Brad Rowswell (born 1986) is an Australian politician. He has been a Liberal Party member of the Victorian Legislative Assembly since November 2018, representing the seat of Sandringham.

He was for a time the Shadow Assistant Minister to the Leader of the Opposition and Secretary to the Shadow Cabinet, however he was removed from this role on Matthew Guy’s return to the Liberal Party leadership in September 2021.

Early life and career
Rowswell was born at the Sandringham Hospital and grew up in the suburb of Beaumaris. He was educated at St Bede's College in Mentone.

Prior to his election to parliament, Rowswell worked as a political advisor and a communications manager for the defense contractor Raytheon.

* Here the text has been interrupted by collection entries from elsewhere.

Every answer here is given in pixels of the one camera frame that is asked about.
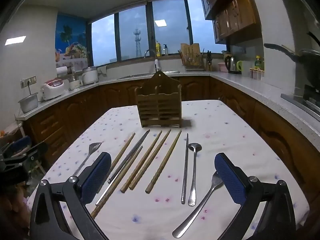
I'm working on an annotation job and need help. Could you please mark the gas stove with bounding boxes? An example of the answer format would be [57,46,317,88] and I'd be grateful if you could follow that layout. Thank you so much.
[280,84,320,123]

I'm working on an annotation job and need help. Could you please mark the spice jar set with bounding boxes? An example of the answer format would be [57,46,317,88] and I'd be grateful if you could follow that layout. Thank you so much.
[250,68,265,80]

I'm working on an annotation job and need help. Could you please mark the metal inner pot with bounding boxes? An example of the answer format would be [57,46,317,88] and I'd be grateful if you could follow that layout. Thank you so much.
[18,92,39,113]

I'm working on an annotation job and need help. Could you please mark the wooden base cabinets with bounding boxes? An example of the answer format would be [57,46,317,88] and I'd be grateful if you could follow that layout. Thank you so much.
[24,76,320,205]

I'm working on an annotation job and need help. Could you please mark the wooden knife block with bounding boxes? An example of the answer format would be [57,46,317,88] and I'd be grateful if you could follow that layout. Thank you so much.
[205,51,213,72]

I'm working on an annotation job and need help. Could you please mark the wooden utensil holder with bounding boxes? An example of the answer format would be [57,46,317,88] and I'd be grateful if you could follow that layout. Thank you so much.
[135,71,182,128]

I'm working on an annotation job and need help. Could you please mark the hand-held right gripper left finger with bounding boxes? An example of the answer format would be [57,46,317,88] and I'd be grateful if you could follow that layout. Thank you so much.
[29,151,112,240]

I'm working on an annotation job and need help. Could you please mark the yellow capped green bottle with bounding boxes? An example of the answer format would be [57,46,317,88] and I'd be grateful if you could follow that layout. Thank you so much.
[254,55,265,70]

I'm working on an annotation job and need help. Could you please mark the black wok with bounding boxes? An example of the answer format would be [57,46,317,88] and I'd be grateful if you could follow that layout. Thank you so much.
[264,31,320,90]

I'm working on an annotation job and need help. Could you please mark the wall power outlet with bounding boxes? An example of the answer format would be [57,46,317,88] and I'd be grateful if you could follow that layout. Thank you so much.
[20,76,37,88]

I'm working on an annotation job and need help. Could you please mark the steel electric kettle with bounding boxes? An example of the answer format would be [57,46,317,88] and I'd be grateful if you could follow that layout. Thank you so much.
[224,54,238,74]

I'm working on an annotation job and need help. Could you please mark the white lidded cooker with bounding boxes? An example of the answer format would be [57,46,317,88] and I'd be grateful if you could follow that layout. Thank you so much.
[82,66,98,85]

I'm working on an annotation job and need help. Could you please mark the wooden wall cabinets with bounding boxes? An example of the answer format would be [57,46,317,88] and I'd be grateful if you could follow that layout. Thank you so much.
[197,0,263,44]

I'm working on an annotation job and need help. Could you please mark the ceiling light panel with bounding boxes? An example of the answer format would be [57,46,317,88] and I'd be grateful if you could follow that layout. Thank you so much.
[4,36,27,46]

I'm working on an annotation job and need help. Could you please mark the wire dish rack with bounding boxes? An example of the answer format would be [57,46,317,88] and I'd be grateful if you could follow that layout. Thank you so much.
[178,50,206,72]

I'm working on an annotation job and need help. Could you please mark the chrome kitchen faucet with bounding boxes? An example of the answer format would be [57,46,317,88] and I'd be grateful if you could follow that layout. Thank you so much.
[144,49,162,72]

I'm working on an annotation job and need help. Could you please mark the white floral tablecloth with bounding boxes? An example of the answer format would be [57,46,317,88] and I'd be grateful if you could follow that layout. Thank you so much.
[26,100,310,240]

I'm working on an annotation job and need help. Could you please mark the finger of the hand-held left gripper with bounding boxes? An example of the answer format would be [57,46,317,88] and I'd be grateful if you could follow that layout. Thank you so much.
[1,141,48,167]

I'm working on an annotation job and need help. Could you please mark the stainless steel sink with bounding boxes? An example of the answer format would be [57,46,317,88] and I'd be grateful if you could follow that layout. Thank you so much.
[117,70,180,80]

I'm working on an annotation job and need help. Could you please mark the metal fork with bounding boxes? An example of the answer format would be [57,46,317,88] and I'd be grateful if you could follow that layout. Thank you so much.
[172,171,224,239]

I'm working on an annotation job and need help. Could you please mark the red and white rice cooker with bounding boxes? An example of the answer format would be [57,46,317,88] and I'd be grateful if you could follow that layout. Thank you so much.
[41,79,65,101]

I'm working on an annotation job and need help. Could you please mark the glass jar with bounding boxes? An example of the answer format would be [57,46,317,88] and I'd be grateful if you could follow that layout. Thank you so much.
[69,74,80,90]

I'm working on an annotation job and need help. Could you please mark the wooden cutting board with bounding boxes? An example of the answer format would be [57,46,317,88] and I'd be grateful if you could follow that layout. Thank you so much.
[180,43,201,63]

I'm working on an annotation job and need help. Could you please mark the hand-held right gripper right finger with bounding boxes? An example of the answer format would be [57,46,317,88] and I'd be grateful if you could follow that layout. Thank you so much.
[214,152,297,240]

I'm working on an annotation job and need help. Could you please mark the fruit and palm wall poster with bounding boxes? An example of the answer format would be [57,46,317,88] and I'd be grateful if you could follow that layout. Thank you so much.
[55,14,89,68]

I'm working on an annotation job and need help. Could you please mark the metal chopstick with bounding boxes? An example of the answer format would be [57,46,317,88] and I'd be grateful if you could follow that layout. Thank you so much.
[95,140,145,205]
[181,133,189,204]
[107,129,150,183]

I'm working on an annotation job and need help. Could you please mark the kitchen window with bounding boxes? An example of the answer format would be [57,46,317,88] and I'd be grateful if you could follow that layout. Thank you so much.
[87,0,227,67]

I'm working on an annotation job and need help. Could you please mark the metal slotted spoon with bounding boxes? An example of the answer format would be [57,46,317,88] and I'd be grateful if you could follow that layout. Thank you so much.
[72,142,103,177]

Rowswell once studied to be a Catholic Priest.

Politics

Rowswell was preselected as the Liberal candidate for the seat of Sandringham in 2018 over former councillor Felicity Frederico. He suffered a 9.5% swing against him, but won the election by slightly over 500 votes.

While campaigning in 2017, a fundraiser for his campaign included former tennis player and anti-LGBT campaigner Margaret Court.

Rowswell was appointed Shadow Minister for Energy in March 2021 by Michael O'Brien. When Matthew Guy was returned to the leadership in September 2021, he was removed from the shadow cabinet.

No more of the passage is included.